I quickly discovered that finding a UROP student was not so easy. There were multiple reasons: (1) we didn’t get too many inquiries from undergrads, due to the CSE awareness problems I’ve mentioned, (2) some interested undergrads who contacted us didn’t understand the nature of CSE work and ghosted us when they realized that the only thing we build is code, and (3) most students who contacted us were first-years who just didn’t have the math or coding background for CSE. Unfortunately, the best way to learn the math is to take the classes – but that takes several semesters. How could we make CSE more accessible?

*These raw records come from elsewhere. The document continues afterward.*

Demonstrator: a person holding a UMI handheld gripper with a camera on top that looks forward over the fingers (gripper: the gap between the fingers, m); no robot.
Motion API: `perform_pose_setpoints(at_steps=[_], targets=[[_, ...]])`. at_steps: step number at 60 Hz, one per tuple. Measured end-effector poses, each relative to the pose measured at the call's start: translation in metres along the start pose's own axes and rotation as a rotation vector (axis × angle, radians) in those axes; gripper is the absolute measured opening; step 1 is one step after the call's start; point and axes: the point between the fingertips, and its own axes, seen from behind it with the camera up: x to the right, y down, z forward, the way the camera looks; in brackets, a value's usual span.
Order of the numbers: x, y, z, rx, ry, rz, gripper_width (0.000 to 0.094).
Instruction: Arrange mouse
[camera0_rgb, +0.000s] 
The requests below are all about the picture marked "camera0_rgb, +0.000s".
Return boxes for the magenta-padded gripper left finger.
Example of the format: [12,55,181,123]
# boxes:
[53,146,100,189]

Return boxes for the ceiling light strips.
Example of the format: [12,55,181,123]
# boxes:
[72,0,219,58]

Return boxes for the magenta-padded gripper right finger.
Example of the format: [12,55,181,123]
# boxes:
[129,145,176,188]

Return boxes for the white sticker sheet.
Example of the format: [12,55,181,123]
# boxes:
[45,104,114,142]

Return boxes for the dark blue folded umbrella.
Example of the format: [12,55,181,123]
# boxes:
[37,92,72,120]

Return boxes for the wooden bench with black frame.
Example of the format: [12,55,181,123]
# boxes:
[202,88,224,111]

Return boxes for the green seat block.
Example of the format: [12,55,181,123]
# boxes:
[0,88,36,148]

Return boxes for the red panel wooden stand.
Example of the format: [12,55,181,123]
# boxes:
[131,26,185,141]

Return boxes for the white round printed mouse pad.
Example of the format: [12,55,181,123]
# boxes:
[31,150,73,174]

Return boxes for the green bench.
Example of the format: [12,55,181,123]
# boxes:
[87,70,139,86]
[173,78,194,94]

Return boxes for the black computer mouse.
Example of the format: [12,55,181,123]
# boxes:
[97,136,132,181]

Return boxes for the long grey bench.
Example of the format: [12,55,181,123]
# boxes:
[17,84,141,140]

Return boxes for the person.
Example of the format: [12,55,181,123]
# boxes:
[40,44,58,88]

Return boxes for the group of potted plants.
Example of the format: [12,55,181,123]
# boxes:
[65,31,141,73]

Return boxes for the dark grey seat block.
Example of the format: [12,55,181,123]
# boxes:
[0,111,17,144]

The answer, to me and some of my grad student friends, was to create a new course. We conceived of the basic concept over lunch one day and after throwing ideas around, finally met to draft a syllabus with our desired learning outcomes. Our goal: a low-stress, low-time-commitment, low-barrier-to-entry course on the fundamentals of computational thinking that any first-year undergraduate could complete. We’d simplify the math to overarching ideas and limit the coding students had to do to filling in lines of skeleton code. We’d emphasize recurring CSE themes like accuracy vs. cost tradeoffs and iterative algorithms. We pitched the idea to our lab director, who agreed to be our faculty sponsor, and we offered the course as a “special subject” for undergrads in Spring 2018 and Spring 2019 with the course number 16.s685. It was a success! Here are some snippets of student feedback:

“16.s685 introduced me to the wide range of optimization and computational modeling techniques that I hope to learn more about in future classes. This course built the foundation for those future courses.”

“This class was just right! … I learned a lot in the short time that we had. This class made my Friday afternoons fun!”

A fun experience that introduces undergrads to CSE as a discipline? Achievement unlocked.